Advent of PowerShell 2018, pt II

Advent of Code is a fun christmas serial consisting of 50 small programming challenges. Let's solve them using PowerShell! In this post we'll cover the 2 challenges from December 2nd

Day 2

Advent of Code has been a delightful christmas pastime of mine for the last two years. According to the website:

Advent of Code is an Advent calendar of small programming puzzles for a variety of skill sets and skill levels that can be solved in any programming language you like. People use them as a speed contest, interview prep, company training, university coursework, practice problems, or to challenge each other.

You don't need a computer science background to participate - just a little programming knowledge and some problem solving skills will get you pretty far. Nor do you need a fancy computer; every problem has a solution that completes in at most 15 seconds on ten-year-old hardware.

This year I haven't really been following along with the daily challenges, so I thought this would be a nice opportunity to solve them all and invite you along - it might just turn out to be a nice excuse to discuss and showcase some aspects of my favourite language - PowerShell!

Without further ado, let's proceed to sign up for Advent of Code over at https://adventofcode.com (you can do so using your GitHub profile!), and then check out the second day of christmas challenges!

Challenge 1

For the first challenge we must count the occurrences of individual characters in a string - then note down the number of strings that have exactly 2 and 3 occurrences of any one character, respectively. We then multiply these two factors to get the corrrect answer. Sounds easy, doesn't it?

As you may have guessed, the test input for December 2nd is a list of strings, representing the ID label on a large number of warehouse boxes.

We're given the following set of sample input strings and how to count them for the final tally as an example:

  • abcdef contains no letters that appear exactly two or three times.
  • bababc contains two a and three b, so it counts for both.
  • abbcde contains two b, but no letter appears exactly three times.
  • abcccd contains three c, but no letter appears exactly two times.
  • aabcdd contains two a and two d, but it only counts once.
  • abcdee contains two e.
  • ababab contains three a and three b, but it only counts once.
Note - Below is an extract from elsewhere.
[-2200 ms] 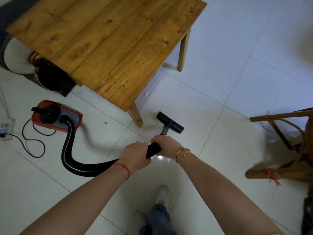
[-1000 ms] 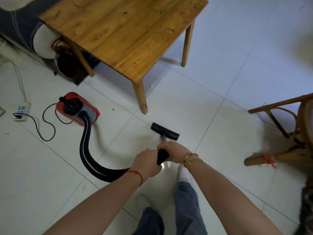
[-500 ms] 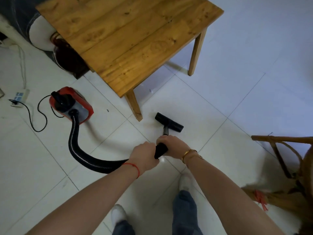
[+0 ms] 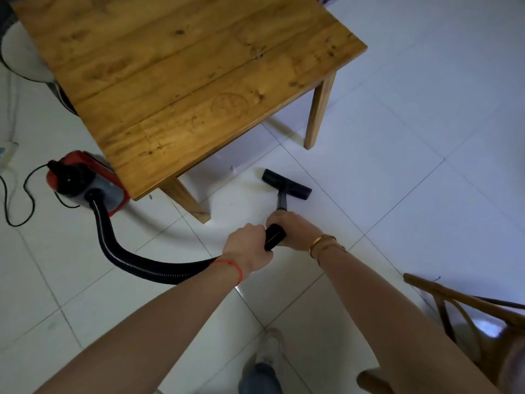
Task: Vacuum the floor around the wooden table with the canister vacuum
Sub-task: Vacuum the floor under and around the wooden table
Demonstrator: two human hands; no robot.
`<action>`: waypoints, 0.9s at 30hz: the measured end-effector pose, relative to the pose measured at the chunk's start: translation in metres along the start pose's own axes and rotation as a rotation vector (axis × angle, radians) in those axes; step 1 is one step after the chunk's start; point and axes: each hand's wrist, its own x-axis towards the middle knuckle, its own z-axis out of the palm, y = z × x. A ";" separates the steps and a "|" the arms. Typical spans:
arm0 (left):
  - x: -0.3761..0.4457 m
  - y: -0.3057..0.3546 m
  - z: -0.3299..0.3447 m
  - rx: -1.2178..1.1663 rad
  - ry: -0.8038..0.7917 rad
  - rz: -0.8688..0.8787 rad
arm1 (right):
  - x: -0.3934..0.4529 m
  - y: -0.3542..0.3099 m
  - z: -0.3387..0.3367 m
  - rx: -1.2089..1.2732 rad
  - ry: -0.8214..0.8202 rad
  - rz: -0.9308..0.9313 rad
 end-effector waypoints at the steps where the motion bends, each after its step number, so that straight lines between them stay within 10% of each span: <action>1: 0.006 0.005 -0.002 -0.006 0.009 -0.007 | 0.003 0.007 -0.005 -0.005 0.005 -0.008; 27: -0.113 -0.071 0.019 0.075 0.025 -0.079 | -0.023 -0.110 0.061 0.066 -0.026 -0.124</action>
Of these box IDs, four of them contain a letter which appears exactly twice, and three of them contain a letter which appears exactly three times. Multiplying these together produces a checksum of 4 * 3 = 12.

Let's break it down!

We can break down the required solution into the following steps:

  1. Count strings with at least one character appearing exactly twice
  2. Count strings with at least one character appearing exactly thrice
  3. Multiply the two counts

The last step is easy - we'll just use the * operator - and the first two steps are almost identical apart from the exact count of distinct characters varying - so let's reformulate the spec of our function f(s,n) as the question:

  • "Does string s contain any character exactly n times?"
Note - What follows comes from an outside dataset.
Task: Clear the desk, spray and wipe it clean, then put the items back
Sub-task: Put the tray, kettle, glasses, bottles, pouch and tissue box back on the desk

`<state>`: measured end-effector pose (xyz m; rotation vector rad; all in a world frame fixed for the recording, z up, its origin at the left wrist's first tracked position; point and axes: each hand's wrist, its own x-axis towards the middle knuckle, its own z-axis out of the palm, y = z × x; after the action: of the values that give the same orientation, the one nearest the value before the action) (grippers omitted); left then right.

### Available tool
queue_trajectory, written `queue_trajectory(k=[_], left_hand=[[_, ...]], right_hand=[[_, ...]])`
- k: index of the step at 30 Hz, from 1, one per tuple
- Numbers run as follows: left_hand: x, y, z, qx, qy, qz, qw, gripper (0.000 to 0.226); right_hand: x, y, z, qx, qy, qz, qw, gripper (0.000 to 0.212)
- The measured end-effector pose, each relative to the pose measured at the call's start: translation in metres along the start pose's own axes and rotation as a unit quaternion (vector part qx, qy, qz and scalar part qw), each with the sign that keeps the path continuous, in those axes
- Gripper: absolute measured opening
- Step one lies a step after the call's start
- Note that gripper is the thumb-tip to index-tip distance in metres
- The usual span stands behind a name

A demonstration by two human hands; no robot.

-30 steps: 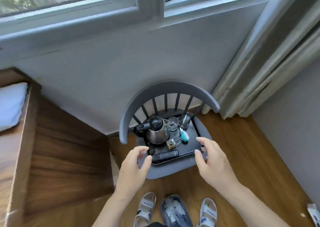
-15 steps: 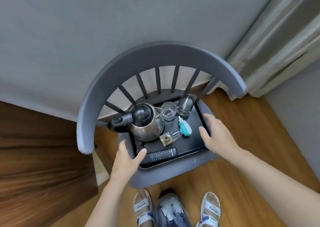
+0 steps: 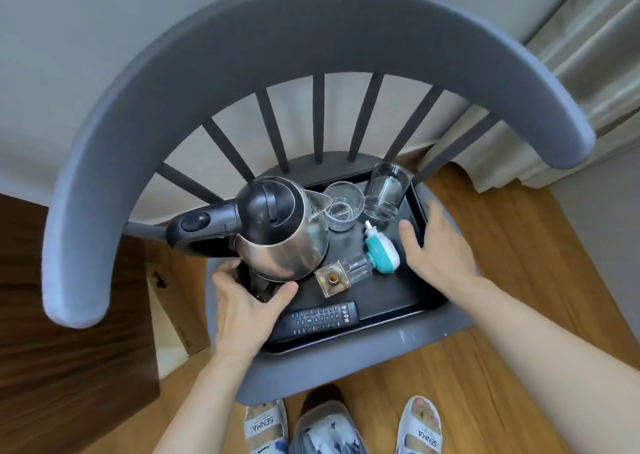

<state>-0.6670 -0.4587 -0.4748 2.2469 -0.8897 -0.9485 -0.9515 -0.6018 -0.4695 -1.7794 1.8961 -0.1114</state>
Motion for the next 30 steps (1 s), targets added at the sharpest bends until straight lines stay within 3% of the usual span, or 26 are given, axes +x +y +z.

Let's try and write that function! First off, we'll need an easy way of counting all distinct characters in a string. Luckily, Group-Object can help us do this:

PS C:\> 'bababc'.ToCharArray() |Group-Object

Count Name                      Group                                                                         
----- ----                      -----                                                                         
    3 b                         {b, b, b}                                                                     
    2 a                         {a, a}                                                                        
    1 c                         {c}                                                                           

With this single pipeline we now already have all the information available to answer the question - this is a great starting point!
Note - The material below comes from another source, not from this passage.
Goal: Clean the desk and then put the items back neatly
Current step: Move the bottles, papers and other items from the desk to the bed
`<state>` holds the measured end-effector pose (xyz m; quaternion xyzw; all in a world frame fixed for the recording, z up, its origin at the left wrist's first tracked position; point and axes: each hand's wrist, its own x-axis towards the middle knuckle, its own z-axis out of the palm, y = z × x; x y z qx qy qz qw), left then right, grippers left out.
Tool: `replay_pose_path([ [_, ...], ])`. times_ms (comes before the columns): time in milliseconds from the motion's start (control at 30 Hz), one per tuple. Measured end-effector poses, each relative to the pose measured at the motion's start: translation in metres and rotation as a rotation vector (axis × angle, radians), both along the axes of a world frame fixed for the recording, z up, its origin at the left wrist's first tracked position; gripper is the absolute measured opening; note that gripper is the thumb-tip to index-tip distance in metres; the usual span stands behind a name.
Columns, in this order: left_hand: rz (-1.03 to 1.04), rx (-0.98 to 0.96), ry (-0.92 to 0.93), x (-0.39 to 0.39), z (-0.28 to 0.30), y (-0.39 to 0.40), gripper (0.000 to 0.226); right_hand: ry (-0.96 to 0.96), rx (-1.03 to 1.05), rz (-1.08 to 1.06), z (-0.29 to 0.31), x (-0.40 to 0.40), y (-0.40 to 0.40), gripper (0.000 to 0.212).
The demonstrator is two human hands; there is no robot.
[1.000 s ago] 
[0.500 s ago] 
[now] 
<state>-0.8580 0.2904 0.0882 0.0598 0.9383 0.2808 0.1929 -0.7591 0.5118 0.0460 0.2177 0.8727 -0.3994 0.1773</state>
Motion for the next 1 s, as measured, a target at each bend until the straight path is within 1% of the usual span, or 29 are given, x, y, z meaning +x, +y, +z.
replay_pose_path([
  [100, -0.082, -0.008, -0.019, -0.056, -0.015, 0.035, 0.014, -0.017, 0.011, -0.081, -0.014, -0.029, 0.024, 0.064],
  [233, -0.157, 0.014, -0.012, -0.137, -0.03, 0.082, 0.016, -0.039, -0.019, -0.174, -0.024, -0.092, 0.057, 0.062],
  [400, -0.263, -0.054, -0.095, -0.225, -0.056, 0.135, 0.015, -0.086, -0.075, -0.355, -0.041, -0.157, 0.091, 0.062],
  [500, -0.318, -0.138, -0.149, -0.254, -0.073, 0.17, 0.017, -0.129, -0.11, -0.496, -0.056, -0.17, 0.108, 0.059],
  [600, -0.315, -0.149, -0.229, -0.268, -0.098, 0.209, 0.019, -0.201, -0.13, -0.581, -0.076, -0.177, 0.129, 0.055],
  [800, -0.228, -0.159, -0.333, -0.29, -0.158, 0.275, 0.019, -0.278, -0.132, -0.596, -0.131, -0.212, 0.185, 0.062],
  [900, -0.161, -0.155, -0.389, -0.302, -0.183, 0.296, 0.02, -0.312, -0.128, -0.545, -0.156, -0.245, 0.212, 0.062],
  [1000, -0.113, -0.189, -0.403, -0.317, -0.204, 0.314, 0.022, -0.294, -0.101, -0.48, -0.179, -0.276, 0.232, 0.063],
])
Group-Object can sometimes become slow when you pipe large collections to it - but usually the bottleneck boils down to it having to track the individual element values in separate buckets - just add the -NoElement switch parameter to Group-Object and it'll discard the original elements and just keep track of their count!

PS C:\> 'bababc'.ToCharArray() |Group-Object -NoElement

Count Name                     
----- ----                     
    3 b                        
    2 a                        
    1 c                        

Notice how all the information we need is still there, and now it'll be fast too!

Alright, so all we need to do is test for whether the resulting collection has at least one item with the Count property equal to exactly n and we've got ourselves a partial solution! Let's do it like this:

$TestCharExactCount = {
  param([string]$s)

  return @($s.ToCharArray() |Group-Object -NoElement).Where({$_.Count -eq $n}).Count -gt 0
}

Now, you might be wondering about a couple of things in the snippet above - why am I assigning the scriptblock to a variable rather than defining it as a function? And why is there only one parameter defined? I clearly defined our intended function signature above as f(s,n) - where did n go...? Wait, $n is in the last Where() clause, but where would it get its value from!?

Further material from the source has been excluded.